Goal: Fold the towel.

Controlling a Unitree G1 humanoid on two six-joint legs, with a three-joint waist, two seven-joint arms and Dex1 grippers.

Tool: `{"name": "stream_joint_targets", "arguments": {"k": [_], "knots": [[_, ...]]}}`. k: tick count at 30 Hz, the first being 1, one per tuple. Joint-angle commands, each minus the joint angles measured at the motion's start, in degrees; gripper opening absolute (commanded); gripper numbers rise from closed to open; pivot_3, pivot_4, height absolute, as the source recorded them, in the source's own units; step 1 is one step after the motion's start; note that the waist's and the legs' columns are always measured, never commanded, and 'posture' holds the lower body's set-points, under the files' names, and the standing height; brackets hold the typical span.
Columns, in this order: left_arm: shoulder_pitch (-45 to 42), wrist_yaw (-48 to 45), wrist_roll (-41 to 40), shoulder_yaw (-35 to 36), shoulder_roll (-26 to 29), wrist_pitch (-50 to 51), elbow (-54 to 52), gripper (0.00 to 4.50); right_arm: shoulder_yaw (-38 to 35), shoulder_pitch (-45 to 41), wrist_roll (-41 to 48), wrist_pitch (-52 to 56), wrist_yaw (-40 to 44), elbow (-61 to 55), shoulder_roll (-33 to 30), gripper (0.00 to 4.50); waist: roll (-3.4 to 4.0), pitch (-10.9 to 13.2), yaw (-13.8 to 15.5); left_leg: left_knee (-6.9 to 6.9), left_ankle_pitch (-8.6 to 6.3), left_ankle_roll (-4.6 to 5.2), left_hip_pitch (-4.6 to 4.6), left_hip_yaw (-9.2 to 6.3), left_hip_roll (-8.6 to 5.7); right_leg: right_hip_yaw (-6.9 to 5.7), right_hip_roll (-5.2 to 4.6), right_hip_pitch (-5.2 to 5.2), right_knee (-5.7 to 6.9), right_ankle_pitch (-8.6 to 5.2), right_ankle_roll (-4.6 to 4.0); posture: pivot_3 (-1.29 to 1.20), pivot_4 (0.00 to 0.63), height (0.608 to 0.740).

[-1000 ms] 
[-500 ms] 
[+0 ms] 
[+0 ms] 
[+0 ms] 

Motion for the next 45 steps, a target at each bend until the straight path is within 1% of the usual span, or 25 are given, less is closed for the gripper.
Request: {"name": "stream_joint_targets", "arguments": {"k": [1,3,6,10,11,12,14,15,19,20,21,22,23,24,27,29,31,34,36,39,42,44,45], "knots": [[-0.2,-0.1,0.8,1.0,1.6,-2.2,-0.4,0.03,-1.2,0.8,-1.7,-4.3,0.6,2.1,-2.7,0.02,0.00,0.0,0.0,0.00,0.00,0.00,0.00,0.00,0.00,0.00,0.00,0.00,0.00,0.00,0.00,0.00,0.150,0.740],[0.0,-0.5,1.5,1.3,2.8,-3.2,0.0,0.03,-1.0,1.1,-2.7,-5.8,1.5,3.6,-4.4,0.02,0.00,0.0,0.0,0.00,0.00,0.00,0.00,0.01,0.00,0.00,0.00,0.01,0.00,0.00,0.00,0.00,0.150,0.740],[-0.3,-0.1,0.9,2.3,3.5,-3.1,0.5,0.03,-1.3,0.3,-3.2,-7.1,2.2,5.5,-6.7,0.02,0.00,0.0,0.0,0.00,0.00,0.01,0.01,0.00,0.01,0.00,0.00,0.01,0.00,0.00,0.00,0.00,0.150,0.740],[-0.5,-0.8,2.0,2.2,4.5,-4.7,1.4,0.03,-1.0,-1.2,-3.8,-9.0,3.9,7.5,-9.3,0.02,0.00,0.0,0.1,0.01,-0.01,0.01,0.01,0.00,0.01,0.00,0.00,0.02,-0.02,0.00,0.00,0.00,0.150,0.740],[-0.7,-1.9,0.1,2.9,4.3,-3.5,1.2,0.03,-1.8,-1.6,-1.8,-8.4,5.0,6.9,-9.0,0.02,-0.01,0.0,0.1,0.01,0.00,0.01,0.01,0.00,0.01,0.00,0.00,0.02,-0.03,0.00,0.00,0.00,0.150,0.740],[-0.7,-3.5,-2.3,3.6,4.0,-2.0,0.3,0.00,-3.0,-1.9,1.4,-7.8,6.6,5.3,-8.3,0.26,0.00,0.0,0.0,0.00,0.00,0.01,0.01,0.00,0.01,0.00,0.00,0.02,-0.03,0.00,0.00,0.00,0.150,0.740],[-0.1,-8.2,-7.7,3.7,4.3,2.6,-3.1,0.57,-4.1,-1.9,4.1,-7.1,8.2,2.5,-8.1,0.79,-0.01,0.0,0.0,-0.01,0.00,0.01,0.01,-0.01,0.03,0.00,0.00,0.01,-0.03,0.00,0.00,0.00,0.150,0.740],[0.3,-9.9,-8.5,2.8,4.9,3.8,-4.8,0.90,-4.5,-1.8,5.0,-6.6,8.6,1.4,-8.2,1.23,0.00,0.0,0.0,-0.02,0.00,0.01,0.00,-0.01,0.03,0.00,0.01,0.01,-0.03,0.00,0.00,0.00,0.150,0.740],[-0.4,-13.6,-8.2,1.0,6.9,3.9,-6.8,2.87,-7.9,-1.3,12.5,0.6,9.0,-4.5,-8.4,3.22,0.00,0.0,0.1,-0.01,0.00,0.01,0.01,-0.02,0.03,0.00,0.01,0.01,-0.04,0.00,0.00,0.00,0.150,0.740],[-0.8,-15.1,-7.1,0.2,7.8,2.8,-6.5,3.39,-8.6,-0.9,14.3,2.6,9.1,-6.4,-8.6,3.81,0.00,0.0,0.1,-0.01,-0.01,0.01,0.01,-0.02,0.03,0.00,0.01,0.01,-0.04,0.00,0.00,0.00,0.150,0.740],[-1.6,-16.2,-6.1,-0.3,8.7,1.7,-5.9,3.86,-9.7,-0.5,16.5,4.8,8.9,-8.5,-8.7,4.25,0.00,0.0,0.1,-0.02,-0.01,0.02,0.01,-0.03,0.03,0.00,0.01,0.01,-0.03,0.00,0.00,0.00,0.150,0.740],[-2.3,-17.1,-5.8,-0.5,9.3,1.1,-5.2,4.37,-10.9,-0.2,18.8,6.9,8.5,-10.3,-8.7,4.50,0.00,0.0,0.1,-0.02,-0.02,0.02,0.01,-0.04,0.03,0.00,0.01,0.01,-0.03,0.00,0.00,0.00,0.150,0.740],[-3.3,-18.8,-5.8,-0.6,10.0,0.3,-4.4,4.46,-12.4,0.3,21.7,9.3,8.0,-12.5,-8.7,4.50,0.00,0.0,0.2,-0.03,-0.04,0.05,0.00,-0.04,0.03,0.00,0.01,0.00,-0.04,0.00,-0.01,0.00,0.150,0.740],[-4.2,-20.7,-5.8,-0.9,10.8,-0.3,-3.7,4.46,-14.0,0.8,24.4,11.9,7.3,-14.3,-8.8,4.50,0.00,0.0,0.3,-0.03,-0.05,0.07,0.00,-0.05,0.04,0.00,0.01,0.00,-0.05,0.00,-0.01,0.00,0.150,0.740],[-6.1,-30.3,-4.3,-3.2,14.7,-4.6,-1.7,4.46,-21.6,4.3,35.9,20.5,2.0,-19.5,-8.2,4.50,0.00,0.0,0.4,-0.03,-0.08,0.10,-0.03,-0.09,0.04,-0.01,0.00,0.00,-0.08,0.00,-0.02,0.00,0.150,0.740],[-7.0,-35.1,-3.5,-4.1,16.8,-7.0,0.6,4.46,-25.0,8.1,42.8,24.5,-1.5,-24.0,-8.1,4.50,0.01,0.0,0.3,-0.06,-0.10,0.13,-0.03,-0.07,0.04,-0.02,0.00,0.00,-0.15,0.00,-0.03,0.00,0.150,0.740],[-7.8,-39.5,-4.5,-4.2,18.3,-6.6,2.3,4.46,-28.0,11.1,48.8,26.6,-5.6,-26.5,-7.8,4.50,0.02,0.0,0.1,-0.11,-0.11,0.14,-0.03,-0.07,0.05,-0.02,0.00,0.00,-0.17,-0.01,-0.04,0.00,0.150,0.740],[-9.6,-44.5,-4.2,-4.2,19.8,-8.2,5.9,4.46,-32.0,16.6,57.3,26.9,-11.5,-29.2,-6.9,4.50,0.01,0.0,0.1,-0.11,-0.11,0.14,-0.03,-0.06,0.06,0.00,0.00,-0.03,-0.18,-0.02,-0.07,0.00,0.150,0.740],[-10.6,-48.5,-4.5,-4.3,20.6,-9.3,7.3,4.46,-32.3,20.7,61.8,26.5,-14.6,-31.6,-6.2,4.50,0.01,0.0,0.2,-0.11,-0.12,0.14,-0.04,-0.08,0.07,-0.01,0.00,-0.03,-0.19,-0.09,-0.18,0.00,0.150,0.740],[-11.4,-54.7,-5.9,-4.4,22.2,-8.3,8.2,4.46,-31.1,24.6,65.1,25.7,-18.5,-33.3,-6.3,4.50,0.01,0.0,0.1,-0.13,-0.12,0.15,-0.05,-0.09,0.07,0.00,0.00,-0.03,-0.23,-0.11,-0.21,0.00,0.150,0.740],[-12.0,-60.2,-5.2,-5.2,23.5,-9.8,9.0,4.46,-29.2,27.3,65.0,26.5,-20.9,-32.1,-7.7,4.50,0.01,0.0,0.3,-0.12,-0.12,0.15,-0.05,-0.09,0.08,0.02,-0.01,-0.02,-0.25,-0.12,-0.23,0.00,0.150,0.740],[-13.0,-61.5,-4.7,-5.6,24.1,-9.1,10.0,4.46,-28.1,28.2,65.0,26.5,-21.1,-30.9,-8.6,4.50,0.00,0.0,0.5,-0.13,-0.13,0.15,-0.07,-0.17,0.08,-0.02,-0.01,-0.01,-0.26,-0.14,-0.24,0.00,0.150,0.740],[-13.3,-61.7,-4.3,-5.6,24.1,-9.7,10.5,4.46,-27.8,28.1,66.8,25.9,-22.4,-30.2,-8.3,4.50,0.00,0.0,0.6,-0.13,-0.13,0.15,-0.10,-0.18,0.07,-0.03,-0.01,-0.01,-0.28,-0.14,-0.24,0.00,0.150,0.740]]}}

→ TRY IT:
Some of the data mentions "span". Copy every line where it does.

→ ANSWER TO THE PROBLEM:
Tool: `{"name": "stream_joint_targets", "arguments": {"k": [_], "knots": [[_, ...]]}}`. k: tick count at 30 Hz, the first being 1, one per tuple. Joint-angle commands, each minus the joint angles measured at the motion's start, in degrees; gripper opening absolute (commanded); gripper numbers rise from closed to open; pivot_3, pivot_4, height absolute, as the source recorded them, in the source's own units; step 1 is one step after the motion's start; note that the waist's and the legs' columns are always measured, never commanded, and 'posture' holds the lower body's set-points, under the files' names, and the standing height; brackets hold the typical span.
Motion for the next 45 steps, a target at each bend until the straight path is within 1% of the usual span, or 25 are given, less is closed for the gripper.

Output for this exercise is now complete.